## [Task prompt]
Give the data again exactly as it appears.

## [Collected material]
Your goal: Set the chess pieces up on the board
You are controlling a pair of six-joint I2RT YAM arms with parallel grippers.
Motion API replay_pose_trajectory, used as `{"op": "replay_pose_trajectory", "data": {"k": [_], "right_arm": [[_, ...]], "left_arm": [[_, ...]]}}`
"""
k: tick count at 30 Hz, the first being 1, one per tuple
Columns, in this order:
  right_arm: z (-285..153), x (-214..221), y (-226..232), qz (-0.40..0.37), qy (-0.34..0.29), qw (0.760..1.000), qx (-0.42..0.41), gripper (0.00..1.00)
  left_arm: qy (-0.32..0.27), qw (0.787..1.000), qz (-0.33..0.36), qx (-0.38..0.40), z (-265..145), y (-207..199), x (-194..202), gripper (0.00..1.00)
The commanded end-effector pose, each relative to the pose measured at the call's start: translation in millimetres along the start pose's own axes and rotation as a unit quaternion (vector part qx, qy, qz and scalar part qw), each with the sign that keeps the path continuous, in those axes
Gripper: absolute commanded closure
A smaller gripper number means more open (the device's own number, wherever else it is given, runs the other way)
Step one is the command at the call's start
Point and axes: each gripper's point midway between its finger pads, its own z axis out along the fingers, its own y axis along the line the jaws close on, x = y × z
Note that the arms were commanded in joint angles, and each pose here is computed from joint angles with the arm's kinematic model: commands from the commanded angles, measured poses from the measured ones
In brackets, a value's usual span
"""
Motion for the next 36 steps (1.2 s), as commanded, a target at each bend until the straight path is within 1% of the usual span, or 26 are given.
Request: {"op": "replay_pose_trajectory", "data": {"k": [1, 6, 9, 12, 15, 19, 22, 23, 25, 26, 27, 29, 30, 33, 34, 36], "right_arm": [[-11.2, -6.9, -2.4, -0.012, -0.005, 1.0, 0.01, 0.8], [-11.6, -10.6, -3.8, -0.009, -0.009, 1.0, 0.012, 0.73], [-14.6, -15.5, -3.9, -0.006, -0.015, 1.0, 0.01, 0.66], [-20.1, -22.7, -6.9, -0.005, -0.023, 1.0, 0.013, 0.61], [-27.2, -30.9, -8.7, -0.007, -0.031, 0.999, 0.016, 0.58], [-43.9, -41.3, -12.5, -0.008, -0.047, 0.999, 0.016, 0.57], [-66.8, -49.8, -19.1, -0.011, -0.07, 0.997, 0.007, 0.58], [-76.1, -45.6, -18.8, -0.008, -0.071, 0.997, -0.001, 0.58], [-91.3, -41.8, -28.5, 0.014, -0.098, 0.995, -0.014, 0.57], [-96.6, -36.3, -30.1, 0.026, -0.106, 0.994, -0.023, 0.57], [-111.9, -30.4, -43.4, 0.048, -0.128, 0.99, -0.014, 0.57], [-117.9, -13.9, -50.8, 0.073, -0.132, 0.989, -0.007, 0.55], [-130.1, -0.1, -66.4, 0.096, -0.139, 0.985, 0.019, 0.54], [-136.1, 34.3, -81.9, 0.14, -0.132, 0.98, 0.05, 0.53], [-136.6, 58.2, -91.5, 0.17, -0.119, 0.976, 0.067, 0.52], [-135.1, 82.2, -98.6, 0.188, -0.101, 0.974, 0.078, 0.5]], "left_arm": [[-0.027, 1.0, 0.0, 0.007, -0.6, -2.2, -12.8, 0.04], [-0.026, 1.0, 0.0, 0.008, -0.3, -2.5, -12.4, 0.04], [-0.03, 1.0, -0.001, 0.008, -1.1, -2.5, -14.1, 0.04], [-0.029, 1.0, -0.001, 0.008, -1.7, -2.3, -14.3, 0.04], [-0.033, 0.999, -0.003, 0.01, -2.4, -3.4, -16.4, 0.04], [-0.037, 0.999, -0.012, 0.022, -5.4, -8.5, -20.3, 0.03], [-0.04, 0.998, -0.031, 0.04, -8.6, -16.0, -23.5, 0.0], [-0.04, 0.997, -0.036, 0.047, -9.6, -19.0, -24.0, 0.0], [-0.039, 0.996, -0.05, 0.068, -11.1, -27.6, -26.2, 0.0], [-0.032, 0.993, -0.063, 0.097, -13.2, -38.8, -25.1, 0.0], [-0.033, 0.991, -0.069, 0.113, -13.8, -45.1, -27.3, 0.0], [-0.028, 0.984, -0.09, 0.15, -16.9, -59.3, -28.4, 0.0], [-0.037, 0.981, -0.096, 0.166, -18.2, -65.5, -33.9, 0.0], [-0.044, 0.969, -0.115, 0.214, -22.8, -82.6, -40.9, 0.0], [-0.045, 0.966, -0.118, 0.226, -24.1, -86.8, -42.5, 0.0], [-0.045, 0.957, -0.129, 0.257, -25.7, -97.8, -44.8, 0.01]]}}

## [Written response]
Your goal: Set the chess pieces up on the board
You are controlling a pair of six-joint I2RT YAM arms with parallel grippers.
Motion API replay_pose_trajectory, used as `{"op": "replay_pose_trajectory", "data": {"k": [_], "right_arm": [[_, ...]], "left_arm": [[_, ...]]}}`
"""
k: tick count at 30 Hz, the first being 1, one per tuple
Columns, in this order:
  right_arm: z (-285..153), x (-214..221), y (-226..232), qz (-0.40..0.37), qy (-0.34..0.29), qw (0.760..1.000), qx (-0.42..0.41), gripper (0.00..1.00)
  left_arm: qy (-0.32..0.27), qw (0.787..1.000), qz (-0.33..0.36), qx (-0.38..0.40), z (-265..145), y (-207..199), x (-194..202), gripper (0.00..1.00)
The commanded end-effector pose, each relative to the pose measured at the call's start: translation in millimetres along the start pose's own axes and rotation as a unit quaternion (vector part qx, qy, qz and scalar part qw), each with the sign that keeps the path continuous, in those axes
Gripper: absolute commanded closure
A smaller gripper number means more open (the device's own number, wherever else it is given, runs the other way)
Step one is the command at the call's start
Point and axes: each gripper's point midway between its finger pads, its own z axis out along the fingers, its own y axis along the line the jaws close on, x = y × z
Note that the arms were commanded in joint angles, and each pose here is computed from joint angles with the arm's kinematic model: commands from the commanded angles, measured poses from the measured ones
In brackets, a value's usual span
"""
Motion for the next 36 steps (1.2 s), as commanded, a target at each bend until the straight path is within 1% of the usual span, or 26 are given.
Request: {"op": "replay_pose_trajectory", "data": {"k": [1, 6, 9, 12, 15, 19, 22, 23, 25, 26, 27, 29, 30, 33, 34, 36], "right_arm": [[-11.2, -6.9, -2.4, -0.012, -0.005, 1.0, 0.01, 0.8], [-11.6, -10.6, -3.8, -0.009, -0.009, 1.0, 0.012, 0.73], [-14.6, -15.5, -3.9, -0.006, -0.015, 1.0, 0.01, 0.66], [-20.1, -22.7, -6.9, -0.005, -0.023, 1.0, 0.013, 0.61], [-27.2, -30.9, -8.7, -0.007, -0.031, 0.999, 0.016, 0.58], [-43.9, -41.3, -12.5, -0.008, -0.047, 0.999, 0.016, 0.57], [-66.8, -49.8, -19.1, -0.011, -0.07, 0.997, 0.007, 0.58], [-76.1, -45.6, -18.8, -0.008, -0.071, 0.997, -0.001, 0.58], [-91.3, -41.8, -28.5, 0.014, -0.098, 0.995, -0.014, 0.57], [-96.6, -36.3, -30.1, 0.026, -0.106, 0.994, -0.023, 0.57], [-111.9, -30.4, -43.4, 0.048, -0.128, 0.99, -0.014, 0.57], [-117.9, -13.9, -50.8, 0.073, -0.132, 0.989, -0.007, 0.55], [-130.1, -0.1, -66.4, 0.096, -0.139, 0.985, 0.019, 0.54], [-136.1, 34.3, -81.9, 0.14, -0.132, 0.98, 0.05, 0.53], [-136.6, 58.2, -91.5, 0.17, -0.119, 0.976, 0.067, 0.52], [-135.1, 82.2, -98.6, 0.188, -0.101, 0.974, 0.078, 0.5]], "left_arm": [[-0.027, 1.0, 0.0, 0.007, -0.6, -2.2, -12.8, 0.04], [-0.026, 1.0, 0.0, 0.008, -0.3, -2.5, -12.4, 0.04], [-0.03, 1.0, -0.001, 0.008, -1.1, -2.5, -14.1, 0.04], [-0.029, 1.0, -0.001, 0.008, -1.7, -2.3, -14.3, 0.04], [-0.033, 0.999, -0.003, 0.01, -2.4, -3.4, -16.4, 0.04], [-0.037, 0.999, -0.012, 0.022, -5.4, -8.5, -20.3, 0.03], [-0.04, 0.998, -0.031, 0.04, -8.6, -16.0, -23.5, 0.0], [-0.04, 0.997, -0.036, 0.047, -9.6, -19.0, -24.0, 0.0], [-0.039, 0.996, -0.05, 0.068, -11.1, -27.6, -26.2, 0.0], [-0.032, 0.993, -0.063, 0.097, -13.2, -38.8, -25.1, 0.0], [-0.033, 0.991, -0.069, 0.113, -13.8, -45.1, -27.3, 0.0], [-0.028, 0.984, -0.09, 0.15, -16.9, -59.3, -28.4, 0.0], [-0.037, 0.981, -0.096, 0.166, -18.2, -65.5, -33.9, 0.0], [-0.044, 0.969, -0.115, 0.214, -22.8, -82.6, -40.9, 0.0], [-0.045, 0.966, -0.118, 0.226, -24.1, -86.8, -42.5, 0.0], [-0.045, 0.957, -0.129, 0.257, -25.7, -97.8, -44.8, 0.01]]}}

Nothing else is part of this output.